Everyone is making friends.

Now I have access to the day-to-day activities of nearly every person who has chanced to brush across my person in the last 10 years, and I feel completely alone.

Why do I need to go to my five year reunion in a few months? All of those random Eustace alum that I could have made awkward small talk with at a bar near my high school have posted their lives for the world to see.

Why should I try to meet up with my friends from Geneva when I can just make a group called “Le Cenacle,” and never have to see them again?Who needs face-to-face contact when I can have Facebook-to-Facebook mediated disconnection?

This all began with away message stalking. I have approximately 200 people on my buddy list, a modest number compared to some, but still more acquaintances than I will ever need to have. I potentially talk to 10 to 15 of these names, including my four roommates who live down the hall. On my list are friends’ random hook-ups from down the shore, girls I was friends with in high school who I could not pick out of a lineup now and, of course, my orientation group from freshman year.

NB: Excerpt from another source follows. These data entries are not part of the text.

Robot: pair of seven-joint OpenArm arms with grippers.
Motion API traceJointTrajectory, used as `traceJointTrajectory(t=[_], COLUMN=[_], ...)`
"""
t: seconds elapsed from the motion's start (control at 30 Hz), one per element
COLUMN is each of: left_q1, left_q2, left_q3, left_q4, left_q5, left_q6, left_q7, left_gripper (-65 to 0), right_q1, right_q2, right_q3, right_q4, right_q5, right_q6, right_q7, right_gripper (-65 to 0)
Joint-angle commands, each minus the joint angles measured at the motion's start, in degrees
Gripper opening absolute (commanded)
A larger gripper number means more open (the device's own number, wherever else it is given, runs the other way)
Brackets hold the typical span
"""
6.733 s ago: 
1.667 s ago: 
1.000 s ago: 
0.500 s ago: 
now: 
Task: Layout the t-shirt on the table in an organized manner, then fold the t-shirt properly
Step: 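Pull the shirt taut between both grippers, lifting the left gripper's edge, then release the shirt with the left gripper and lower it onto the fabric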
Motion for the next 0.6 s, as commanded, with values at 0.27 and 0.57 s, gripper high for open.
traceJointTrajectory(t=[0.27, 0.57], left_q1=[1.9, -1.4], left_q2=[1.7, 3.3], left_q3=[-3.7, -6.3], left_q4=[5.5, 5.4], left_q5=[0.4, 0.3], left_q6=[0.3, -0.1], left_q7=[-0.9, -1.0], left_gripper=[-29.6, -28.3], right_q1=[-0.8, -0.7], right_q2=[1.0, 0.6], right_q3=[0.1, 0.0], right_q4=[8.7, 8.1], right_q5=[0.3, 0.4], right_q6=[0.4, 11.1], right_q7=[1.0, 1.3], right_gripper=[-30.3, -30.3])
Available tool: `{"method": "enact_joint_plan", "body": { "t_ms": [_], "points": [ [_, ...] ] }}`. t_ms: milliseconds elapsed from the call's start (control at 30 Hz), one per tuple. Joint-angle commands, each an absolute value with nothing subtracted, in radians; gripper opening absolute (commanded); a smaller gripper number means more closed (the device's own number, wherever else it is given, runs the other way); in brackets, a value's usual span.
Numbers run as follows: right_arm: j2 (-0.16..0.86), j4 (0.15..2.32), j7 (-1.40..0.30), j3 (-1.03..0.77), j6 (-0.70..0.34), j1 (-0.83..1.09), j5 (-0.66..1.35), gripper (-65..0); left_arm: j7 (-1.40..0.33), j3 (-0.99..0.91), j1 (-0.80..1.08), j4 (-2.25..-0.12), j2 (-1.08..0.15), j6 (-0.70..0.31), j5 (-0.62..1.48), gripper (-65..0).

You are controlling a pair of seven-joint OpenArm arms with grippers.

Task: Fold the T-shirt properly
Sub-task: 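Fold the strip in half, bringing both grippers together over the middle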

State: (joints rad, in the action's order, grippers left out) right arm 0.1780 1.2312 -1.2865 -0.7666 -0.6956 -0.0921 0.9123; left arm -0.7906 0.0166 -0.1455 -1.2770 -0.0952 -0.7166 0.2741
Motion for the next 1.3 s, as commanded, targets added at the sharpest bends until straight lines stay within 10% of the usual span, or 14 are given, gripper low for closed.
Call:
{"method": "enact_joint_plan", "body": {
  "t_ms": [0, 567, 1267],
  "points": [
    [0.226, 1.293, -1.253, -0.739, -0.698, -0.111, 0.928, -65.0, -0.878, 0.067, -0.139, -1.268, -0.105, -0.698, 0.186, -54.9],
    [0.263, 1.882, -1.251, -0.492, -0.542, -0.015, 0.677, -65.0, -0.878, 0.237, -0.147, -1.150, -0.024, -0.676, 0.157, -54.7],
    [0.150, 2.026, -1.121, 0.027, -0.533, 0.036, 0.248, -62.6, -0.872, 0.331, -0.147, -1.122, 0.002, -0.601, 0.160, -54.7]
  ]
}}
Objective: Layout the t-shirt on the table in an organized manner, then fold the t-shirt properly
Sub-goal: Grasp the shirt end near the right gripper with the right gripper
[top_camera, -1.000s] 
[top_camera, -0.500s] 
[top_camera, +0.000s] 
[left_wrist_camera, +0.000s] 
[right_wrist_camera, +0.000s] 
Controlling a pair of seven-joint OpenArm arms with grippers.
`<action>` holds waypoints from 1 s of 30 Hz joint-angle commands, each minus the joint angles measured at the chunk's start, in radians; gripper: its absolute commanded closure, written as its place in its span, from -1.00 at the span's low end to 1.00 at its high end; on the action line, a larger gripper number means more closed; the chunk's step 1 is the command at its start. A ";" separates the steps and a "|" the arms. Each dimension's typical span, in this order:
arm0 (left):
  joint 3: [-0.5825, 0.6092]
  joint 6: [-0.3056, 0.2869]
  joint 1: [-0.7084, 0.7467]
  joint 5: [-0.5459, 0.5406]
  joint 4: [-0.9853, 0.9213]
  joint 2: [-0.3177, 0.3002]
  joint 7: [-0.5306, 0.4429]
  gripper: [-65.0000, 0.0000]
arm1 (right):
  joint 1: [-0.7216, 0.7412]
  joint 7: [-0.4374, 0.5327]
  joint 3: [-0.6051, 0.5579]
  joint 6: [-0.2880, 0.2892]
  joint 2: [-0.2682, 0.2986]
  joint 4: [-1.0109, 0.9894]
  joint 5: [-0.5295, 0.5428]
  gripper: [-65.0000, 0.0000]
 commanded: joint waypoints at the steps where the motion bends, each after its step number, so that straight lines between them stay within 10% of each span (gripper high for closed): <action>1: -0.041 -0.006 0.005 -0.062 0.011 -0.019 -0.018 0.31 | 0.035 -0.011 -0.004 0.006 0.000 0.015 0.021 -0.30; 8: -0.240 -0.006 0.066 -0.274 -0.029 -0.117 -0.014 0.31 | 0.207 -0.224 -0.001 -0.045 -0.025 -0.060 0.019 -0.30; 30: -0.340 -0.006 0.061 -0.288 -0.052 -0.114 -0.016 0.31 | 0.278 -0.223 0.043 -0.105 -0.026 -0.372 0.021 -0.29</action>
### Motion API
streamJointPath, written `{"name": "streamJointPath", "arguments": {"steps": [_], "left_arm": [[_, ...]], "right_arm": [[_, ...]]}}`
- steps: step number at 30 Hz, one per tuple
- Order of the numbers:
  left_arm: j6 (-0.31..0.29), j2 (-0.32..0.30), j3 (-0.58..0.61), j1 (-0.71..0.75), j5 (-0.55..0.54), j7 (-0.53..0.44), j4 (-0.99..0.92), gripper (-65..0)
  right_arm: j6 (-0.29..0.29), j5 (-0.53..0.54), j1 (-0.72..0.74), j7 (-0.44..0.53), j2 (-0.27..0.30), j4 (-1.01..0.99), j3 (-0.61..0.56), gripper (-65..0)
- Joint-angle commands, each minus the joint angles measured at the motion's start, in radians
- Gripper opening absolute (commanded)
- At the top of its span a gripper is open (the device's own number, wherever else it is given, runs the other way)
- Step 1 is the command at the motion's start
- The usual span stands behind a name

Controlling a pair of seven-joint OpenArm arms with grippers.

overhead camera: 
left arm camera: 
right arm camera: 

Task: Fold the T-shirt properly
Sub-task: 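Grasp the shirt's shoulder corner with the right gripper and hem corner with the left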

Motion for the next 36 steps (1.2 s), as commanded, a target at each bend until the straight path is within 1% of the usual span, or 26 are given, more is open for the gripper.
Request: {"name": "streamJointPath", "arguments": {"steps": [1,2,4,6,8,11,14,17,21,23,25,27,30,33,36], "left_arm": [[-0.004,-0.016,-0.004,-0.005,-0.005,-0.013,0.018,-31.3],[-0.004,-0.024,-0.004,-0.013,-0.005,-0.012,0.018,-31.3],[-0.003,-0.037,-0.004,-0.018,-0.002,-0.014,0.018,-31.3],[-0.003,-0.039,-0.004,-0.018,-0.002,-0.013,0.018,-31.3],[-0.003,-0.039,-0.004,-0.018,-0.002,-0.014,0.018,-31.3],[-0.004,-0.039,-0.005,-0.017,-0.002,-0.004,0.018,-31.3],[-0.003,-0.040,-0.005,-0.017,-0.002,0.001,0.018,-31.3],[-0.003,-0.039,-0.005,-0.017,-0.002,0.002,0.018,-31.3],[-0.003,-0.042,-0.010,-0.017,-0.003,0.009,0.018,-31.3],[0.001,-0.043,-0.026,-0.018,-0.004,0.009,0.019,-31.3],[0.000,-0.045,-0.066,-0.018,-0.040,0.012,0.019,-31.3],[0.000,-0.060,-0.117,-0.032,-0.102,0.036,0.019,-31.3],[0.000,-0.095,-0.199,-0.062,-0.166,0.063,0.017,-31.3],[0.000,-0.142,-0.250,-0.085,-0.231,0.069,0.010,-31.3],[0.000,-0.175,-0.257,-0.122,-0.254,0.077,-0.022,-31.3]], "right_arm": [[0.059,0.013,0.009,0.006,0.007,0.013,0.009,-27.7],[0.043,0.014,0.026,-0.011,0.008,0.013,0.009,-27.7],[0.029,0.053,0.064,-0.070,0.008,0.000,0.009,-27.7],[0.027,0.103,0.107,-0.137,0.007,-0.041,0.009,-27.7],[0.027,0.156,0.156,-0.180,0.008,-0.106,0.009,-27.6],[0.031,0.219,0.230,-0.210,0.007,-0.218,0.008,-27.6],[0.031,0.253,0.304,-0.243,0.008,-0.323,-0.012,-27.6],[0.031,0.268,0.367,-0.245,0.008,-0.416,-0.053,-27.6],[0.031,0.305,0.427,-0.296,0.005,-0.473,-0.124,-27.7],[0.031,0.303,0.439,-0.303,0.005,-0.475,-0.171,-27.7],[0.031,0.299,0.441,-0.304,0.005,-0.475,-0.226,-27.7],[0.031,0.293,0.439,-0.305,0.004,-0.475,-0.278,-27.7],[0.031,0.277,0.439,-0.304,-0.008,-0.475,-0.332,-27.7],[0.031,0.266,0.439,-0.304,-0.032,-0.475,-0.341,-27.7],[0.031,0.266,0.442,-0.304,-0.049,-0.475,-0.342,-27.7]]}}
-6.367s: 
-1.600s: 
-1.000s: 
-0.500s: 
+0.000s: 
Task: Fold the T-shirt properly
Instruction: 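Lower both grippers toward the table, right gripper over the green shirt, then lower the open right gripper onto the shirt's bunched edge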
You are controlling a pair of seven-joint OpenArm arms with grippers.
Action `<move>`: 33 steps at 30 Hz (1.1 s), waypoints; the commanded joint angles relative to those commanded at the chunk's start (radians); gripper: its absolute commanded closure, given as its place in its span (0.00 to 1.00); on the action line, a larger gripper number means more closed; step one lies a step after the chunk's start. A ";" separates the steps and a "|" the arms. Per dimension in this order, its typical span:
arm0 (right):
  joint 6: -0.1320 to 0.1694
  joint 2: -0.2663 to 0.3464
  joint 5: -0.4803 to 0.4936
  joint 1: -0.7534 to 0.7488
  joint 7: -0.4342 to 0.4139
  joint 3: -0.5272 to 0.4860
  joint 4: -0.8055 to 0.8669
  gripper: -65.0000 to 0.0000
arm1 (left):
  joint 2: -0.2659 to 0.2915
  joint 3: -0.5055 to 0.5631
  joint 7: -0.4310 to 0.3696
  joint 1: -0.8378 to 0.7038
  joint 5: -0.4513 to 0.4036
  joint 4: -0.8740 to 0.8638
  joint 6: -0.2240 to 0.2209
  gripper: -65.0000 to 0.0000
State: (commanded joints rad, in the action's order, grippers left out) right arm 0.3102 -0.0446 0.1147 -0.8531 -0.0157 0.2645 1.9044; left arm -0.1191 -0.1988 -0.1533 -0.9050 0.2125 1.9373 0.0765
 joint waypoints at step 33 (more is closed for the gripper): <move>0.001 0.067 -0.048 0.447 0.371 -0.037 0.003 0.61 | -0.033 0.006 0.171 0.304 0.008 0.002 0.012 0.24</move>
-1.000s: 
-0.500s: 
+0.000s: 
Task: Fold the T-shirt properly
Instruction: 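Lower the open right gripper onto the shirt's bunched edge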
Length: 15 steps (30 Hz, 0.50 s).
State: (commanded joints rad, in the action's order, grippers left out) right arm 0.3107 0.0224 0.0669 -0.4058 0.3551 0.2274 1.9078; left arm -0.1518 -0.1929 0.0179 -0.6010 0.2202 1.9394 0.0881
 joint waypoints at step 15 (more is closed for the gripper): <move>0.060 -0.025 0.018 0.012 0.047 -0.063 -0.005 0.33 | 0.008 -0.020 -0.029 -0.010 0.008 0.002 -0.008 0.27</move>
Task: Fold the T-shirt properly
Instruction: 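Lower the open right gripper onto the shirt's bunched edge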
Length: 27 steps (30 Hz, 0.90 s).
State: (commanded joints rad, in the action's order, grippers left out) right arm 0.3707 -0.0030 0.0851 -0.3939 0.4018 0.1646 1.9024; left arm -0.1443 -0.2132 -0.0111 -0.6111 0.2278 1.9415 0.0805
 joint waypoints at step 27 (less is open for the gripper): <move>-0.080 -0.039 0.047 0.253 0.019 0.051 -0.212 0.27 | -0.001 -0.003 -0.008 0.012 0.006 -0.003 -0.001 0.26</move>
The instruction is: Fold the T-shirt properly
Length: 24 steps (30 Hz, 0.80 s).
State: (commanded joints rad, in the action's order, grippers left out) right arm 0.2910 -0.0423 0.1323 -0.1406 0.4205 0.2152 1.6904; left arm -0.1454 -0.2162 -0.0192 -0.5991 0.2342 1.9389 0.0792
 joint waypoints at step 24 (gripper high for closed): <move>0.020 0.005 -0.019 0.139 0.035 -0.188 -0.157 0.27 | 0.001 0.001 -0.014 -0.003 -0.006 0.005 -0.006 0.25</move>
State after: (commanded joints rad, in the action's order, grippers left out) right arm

Away message stalking gave birth to MySpace, whose creepiness seemed to know no bounds. The black-on-black theme and potential temptation of starting an online relationship with a girl who had a “pretty good looking face, but I’m just getting really…TO’d because, I mean, she hasn’t even sent me a full body shot yet.” Not a road I am looking to go down.

Then the evil empire of Facebook arrived. It started off innocently, just a network for people in college to find out about each other and meet new people with common interests, one of the most important facets of university living. It quickly evolved into an addiction with people checking profiles every few minutes and the new measure of power status: the number of people who request your friendship.

Is this how most friendships are formed? Can I walk up to a group of people at a bar and hand them each a slip of paper that says “Santo Caruso has requested to add you as a friend. Before we can do that, you must confirm that you are, in fact, friends with Santo. Please check this box or buy him a drink to confirm.”? Seriously, how much digital divide do we need? How far do we want the AC adapter to stretch into our lives before we are strangled (at least in terms of social skills) by the Ethernet cords?

I joked that the “News Feed” is a secret government ploy to spy in on our lives, but in the grand scheme of things, it is something worse. It not only makes us all into seedy voyeurs, poring over glowing screens at pictures of people from our past having fun; it is sharing excessive amounts of information with people we at least sorta, kinda, maybe know. These are people we could bump into in the “meat world,” and everyday they get a summary of what we have been doing courtesy of Facebook. Your cousins now know you are looking for “random play” and “whatever you can get” (which is a creepy option in its own right).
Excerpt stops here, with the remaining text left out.